→ **Work instructions**
All lines from the one containing "Point to the opened" to the end of the listing below should be output exactly; omit the pictures.

→ **Exercise inputs**
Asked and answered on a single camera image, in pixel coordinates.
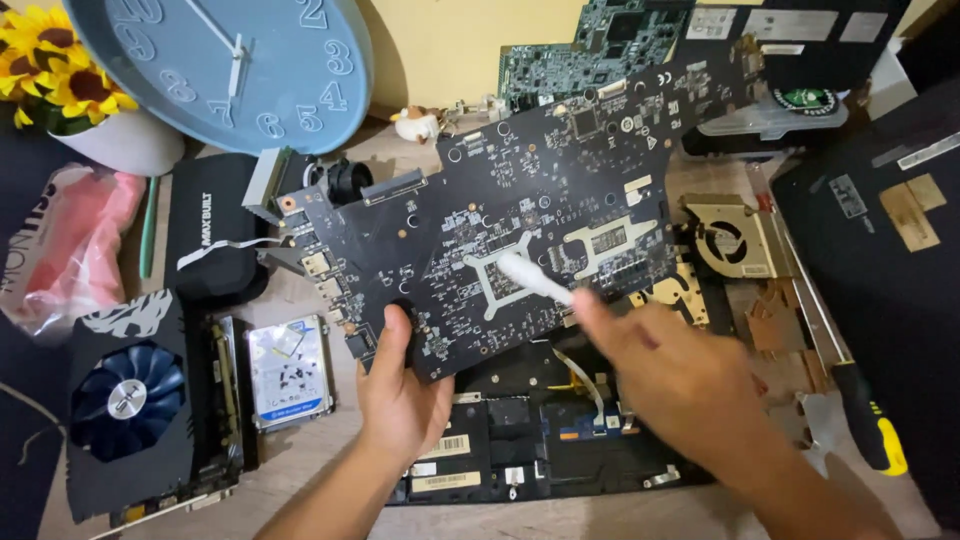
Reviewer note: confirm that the person's right fingers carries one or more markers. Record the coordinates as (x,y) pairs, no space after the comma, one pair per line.
(604,322)

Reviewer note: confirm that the black laptop base chassis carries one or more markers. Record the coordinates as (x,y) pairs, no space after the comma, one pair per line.
(547,442)

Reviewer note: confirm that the black laptop bottom cover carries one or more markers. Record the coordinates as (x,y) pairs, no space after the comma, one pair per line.
(885,262)

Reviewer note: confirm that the person's left hand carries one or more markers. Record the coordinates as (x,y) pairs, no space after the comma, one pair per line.
(401,409)

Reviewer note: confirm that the blue round wall clock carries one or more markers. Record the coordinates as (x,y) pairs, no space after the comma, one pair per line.
(225,67)

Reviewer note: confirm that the black laptop motherboard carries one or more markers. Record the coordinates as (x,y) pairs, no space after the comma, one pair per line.
(525,202)

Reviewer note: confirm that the silver finned heat sink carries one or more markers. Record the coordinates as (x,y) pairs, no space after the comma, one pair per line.
(264,184)

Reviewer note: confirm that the gold laptop cooling fan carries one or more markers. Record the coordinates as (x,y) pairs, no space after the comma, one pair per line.
(724,236)

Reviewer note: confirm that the clear box with green sticker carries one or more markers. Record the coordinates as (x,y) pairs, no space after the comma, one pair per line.
(787,112)

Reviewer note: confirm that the graphics card with blue fan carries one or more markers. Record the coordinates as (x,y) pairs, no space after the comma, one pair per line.
(135,397)

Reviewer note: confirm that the white flower pot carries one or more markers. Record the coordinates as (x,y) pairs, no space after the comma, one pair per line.
(124,142)

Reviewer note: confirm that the person's right hand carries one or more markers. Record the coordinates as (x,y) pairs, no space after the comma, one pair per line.
(675,382)

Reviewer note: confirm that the green plastic pry tool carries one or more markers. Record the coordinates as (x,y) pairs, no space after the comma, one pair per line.
(148,225)

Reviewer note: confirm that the green circuit board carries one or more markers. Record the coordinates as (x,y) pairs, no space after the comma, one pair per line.
(577,52)

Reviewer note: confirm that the white cleaning brush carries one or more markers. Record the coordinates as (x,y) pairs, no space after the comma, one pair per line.
(532,277)

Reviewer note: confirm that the small white toy figure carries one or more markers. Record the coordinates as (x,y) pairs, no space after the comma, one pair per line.
(415,124)

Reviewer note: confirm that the pink plastic bag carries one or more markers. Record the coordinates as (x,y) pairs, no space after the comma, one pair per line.
(67,247)

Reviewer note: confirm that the yellow artificial sunflowers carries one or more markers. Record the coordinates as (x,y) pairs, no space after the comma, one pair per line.
(60,67)

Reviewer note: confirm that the black laptop panel with stickers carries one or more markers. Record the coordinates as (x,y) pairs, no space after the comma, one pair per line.
(810,45)

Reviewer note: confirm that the black camera lens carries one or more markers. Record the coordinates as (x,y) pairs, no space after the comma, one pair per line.
(345,181)

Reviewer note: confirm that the black zip pouch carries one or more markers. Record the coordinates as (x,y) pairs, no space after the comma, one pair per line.
(214,232)

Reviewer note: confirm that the copper heat pipe assembly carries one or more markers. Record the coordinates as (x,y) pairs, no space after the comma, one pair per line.
(780,330)

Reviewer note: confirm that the silver hard drive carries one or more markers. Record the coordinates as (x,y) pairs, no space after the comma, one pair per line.
(289,371)

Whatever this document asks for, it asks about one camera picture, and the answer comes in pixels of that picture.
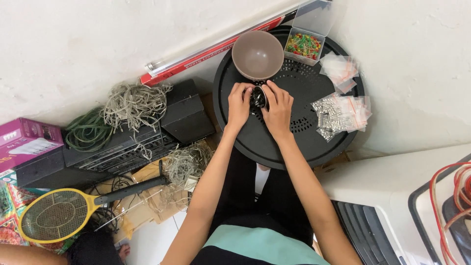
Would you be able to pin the white appliance with black panel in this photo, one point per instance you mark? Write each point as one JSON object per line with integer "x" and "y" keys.
{"x": 368, "y": 191}

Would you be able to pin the person's teal black shirt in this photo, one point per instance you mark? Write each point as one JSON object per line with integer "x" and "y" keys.
{"x": 257, "y": 243}

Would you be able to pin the clear plastic box with lid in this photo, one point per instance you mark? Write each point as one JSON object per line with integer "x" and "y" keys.
{"x": 312, "y": 18}

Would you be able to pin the pile of filled zip bags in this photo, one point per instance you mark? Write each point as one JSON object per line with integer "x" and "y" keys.
{"x": 340, "y": 116}

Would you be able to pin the person's right hand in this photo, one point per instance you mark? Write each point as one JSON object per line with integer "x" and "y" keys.
{"x": 279, "y": 116}

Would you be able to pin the yellow electric fly swatter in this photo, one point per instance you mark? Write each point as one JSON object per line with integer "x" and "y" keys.
{"x": 55, "y": 215}

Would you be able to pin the pile of empty zip bags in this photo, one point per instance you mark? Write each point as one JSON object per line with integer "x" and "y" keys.
{"x": 338, "y": 70}

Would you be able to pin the person's black trousers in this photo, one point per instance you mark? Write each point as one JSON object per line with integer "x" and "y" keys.
{"x": 235, "y": 191}

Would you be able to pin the round black perforated tray table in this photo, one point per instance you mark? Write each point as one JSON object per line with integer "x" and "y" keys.
{"x": 254, "y": 147}

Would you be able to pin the black stereo unit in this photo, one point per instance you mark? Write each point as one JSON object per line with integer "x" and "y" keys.
{"x": 117, "y": 154}

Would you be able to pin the thin metal rod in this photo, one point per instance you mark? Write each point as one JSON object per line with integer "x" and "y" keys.
{"x": 128, "y": 210}

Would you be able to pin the flat black box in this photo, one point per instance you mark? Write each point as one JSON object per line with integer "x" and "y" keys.
{"x": 40, "y": 171}

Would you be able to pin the brown plastic bowl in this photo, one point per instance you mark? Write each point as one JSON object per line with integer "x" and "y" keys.
{"x": 257, "y": 55}

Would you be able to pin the white tube lamp fitting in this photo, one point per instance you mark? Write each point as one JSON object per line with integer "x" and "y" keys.
{"x": 206, "y": 46}

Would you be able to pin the long red black carton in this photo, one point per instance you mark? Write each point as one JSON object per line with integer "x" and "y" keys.
{"x": 191, "y": 66}

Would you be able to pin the person's left hand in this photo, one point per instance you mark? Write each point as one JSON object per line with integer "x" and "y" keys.
{"x": 237, "y": 110}

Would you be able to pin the purple light bulb carton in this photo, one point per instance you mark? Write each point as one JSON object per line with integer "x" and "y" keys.
{"x": 25, "y": 141}

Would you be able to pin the colourful patterned cloth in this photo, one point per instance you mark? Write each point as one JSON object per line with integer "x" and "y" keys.
{"x": 11, "y": 206}

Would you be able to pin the brown cardboard sheets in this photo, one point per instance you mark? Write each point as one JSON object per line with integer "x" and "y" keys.
{"x": 147, "y": 209}

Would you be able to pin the black speaker box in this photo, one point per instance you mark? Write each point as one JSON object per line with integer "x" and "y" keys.
{"x": 186, "y": 114}

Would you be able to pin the small black round container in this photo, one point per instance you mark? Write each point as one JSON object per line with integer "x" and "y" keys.
{"x": 257, "y": 99}

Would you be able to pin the heap of coloured LEDs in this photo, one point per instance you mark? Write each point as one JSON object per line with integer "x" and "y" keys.
{"x": 303, "y": 46}

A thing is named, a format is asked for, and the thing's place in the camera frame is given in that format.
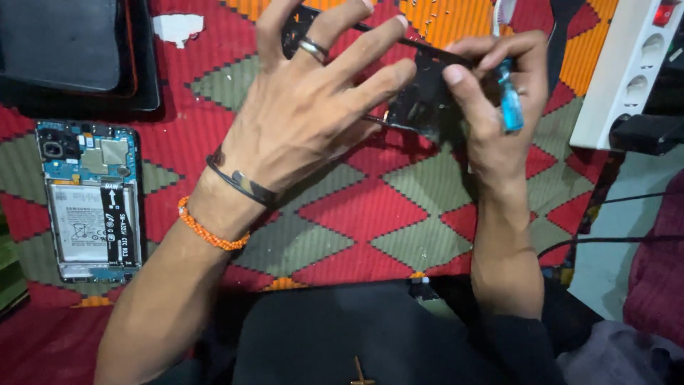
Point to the person's left hand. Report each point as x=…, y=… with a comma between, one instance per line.
x=288, y=123

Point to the person's right hand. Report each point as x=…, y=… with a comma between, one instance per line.
x=499, y=144

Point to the black phone frame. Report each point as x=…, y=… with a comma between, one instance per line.
x=422, y=101

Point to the black wristband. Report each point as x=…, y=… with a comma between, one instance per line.
x=243, y=184

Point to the red patterned woven mat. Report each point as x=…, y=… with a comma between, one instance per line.
x=374, y=208

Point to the white brush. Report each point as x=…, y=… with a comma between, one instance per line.
x=504, y=13

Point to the scatter of small screws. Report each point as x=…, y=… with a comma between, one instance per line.
x=425, y=21

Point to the black plug adapter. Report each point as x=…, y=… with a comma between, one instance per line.
x=644, y=133

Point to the white paper scrap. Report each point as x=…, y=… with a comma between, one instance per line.
x=179, y=28

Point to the black tray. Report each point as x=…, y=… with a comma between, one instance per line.
x=144, y=80

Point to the white power strip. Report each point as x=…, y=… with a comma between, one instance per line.
x=630, y=64

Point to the maroon cloth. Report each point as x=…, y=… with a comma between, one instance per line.
x=660, y=267

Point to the person's black garment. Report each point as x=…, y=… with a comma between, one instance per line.
x=320, y=331

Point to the opened smartphone with battery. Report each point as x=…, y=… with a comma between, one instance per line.
x=88, y=208

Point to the grey cloth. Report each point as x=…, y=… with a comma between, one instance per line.
x=620, y=353

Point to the dark grey pad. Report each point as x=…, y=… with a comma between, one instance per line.
x=59, y=43

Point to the gold cross pendant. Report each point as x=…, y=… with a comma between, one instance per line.
x=361, y=373

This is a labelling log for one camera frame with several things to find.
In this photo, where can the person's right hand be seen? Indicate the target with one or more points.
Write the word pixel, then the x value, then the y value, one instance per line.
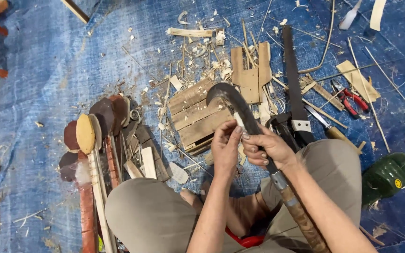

→ **Task result**
Point to the opened smartphone with battery. Report each point as x=…, y=… with a comma between, one instance per line.
x=88, y=208

Point to the grey cloth. Report each point as x=…, y=… with a comma between, one instance per line.
x=620, y=353

Point to the dark grey pad. Report each point as x=…, y=… with a comma between, one instance per line.
x=59, y=43

Point to the gold cross pendant. Report each point as x=…, y=… with a comma between, one instance per line.
x=361, y=373

This is a labelling log for one camera frame with several things to find.
In this photo, where can the person's right hand be seen? Indicate the target with one or more points.
Write the word pixel, then the x value, then the y value, one instance per line.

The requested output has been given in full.